祟りで死んだと言われているダム賛成派だった夫妻の息子
叔父夫婦のところで暮らすという話があったが、その夫妻とあまりうまくいかず、ついには殴り合いの喧嘩で勝利してアパート暮らしを認めさせたという。
そのため今は妹と昨年両親が死んでしまった古手梨花と一緒に暮らしているとか…。

(私は魅音、私は魅音…よしっ!)

自分に簡単な暗示をかけ、歩く速度を早めて悟史くんの肩を叩いた。

「へーい、こんなとこでどうしたの?」

「…魅音」

「あれ?元気ないね。悩み事?」

「いや、別に大したことじゃないよ」

「何?おじさんじゃ力になれないと思ってるわけぇ?」

「ん〜、そう言われてもねぇ。魅音じゃ無理じゃないかな?」

「(ムカッ)へ〜、私ごとき女の手は借りたくないって事?」

あまりに頑なに言わない悟史くんにカチンときて強気な口調で言ってしまう。
まぁ、言わない悟史くんが悪い。うん。

「いや、そういうわけじゃ」

「じゃぁ何さ」

「あ〜。はぁ。ちょっと最近忙しくてね。野球辞めよっかなって」

(そういえば昼は学校、早朝と晩はバイトをしてるって…学校が休日の日も一日中バイトをしてるとか)

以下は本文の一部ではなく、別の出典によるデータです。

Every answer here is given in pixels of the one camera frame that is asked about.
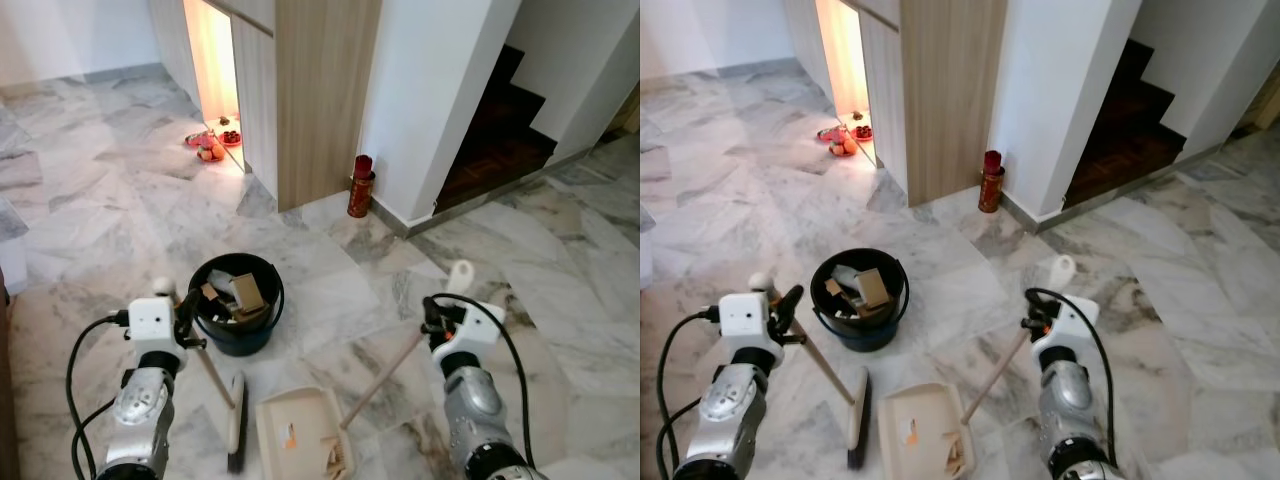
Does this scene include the wooden broom with white knob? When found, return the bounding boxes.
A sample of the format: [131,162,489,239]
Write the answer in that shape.
[750,272,874,471]
[150,277,249,474]

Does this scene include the beige dustpan with wooden handle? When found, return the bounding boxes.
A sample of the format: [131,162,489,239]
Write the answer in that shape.
[255,260,477,480]
[877,255,1077,480]

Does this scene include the black bucket with blue base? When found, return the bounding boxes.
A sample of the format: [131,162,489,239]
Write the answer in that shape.
[188,253,286,358]
[810,247,909,353]

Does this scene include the cardboard scraps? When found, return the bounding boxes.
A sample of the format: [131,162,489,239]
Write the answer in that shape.
[200,270,269,323]
[825,265,893,319]

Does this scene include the red cylindrical canister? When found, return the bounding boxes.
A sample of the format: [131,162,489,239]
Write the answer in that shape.
[347,154,377,219]
[978,150,1006,214]

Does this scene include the small wood debris pieces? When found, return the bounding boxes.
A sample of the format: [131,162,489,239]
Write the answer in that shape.
[322,437,353,477]
[943,430,973,473]

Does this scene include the plate of oranges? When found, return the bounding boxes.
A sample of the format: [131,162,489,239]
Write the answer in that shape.
[184,130,227,164]
[817,125,859,158]

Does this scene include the dark wooden staircase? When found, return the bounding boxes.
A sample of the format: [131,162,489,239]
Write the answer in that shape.
[435,45,558,216]
[1062,38,1188,211]

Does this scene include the light wood cabinet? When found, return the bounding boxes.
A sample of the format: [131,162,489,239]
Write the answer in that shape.
[783,0,1009,208]
[150,0,383,213]

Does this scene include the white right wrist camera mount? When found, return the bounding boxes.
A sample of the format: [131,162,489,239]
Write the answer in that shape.
[432,300,506,353]
[1040,295,1101,346]

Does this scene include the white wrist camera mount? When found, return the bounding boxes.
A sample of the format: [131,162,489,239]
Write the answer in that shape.
[1040,295,1101,346]
[127,297,186,359]
[432,300,506,353]
[718,293,776,353]

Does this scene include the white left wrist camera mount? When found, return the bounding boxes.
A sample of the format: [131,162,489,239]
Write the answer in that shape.
[718,293,776,353]
[127,297,186,359]

そんな中で野球チームにも所属してたら、そりゃ忙しいよ。
というか何時野球やってるんだろ?

「ん〜、悟史くんは野球やめたいわけ?」

「いや、良いストレス発散になるからできれば続けたいけど…」

「だったらチームの監督に話つければいいんだよ。もうちょっと練習量減らせませんかって」

「う〜ん、そうだね。ちょっと相談してみるよ。ありがとね、魅音」

「ッ!」

そう言って笑顔で優しく頭を撫でてくる悟史くん。
…思わず頬を染めるのは仕方のないこと。うん。仕方ない仕方ない…。

「ところで魅音は何をしに?」

「え、あ、スーパーで買い物を」

「へ〜。…あれ?家政婦がいるって言ってなかったっけ?」

「(しまったっ) いや、たまには家事の真似事でもしようかなってさ」

「ふ〜ん。珍しいこともあるもんだ。明日は雪かな?」

「ぶ〜、失礼しちゃうなぁ〜〜」

そんな下らない事を言い合いながらスーパーへと足を向けた。